[Paths of Glory by Irvin S. Cobb]@TWC D-Link bookPaths of Glory CHAPTER 7 40/48
The composition of it--for me--was perfect now. I mean no levity when I say that Liege was well shaken before taken; but merely that the phrase is the apt one for use, because it better expresses the truth than any other I can think of.
Yet, considering what it went through, last month, Liege seemed to have emerged in better shape than one would have expected. Driving into the town I saw more houses with white flags--the emblem of complete surrender--fluttering from sill and coping, than houses bearing marks of the siege.
In the bombardment the shells mostly appeared to have passed above the town--which was natural enough, seeing that the principal Belgian forts stood on the hilltops westward of and overlooking the city; and the principal German batteries--at least, until the last day of fighting--were posted behind temporary defenses, hastily thrown up, well to the east and north. Liege, squatted in the natural amphitheater below, practically escaped the fire of the big guns.

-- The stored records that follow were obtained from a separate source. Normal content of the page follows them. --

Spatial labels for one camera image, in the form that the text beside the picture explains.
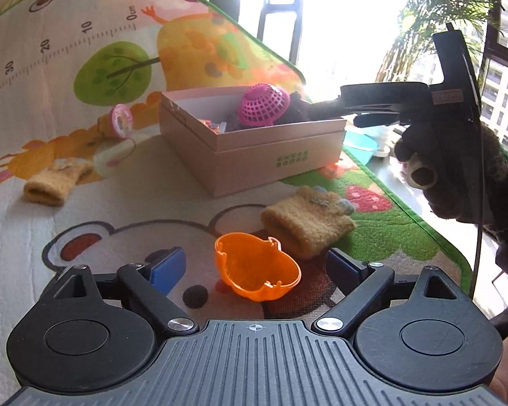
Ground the blue plastic basin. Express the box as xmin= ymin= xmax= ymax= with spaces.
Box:
xmin=343 ymin=131 xmax=380 ymax=164

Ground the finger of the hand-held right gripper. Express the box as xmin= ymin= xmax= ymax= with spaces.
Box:
xmin=307 ymin=82 xmax=431 ymax=120
xmin=354 ymin=113 xmax=401 ymax=129

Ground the pink ice cream cone toy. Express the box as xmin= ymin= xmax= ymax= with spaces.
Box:
xmin=97 ymin=104 xmax=134 ymax=140

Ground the pink cardboard box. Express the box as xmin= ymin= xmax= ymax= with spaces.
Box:
xmin=158 ymin=86 xmax=348 ymax=198

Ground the colourful cartoon play mat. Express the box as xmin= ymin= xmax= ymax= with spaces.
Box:
xmin=0 ymin=0 xmax=475 ymax=406

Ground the orange plastic shell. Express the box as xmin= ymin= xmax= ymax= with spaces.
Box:
xmin=214 ymin=232 xmax=301 ymax=303

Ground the pink mesh basket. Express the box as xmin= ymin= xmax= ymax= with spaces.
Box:
xmin=237 ymin=83 xmax=291 ymax=128

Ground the person's right hand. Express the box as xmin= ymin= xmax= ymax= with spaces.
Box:
xmin=395 ymin=120 xmax=508 ymax=240

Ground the black plush toy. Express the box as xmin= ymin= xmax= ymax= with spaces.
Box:
xmin=287 ymin=92 xmax=320 ymax=126

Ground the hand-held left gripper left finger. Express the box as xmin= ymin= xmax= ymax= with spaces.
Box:
xmin=51 ymin=247 xmax=199 ymax=335

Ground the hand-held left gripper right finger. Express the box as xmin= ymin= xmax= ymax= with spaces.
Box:
xmin=315 ymin=247 xmax=460 ymax=335

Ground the palm plant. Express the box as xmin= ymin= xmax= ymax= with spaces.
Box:
xmin=377 ymin=0 xmax=504 ymax=83

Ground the black window frame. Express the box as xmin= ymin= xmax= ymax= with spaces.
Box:
xmin=256 ymin=0 xmax=303 ymax=66

The main concern of the noncombatants, they tell me, was to shelter themselves from the street fighting, which, by all accounts, was both stubborn and sanguinary.
The doughty Walloons who live in this corner of Belgium have had the name of being sincere and willing workers with bare steel since the days when Charles the Bold, of Burgundy, sought to curb their rebellious spirits by razing their city walls and massacring some ten thousand of them.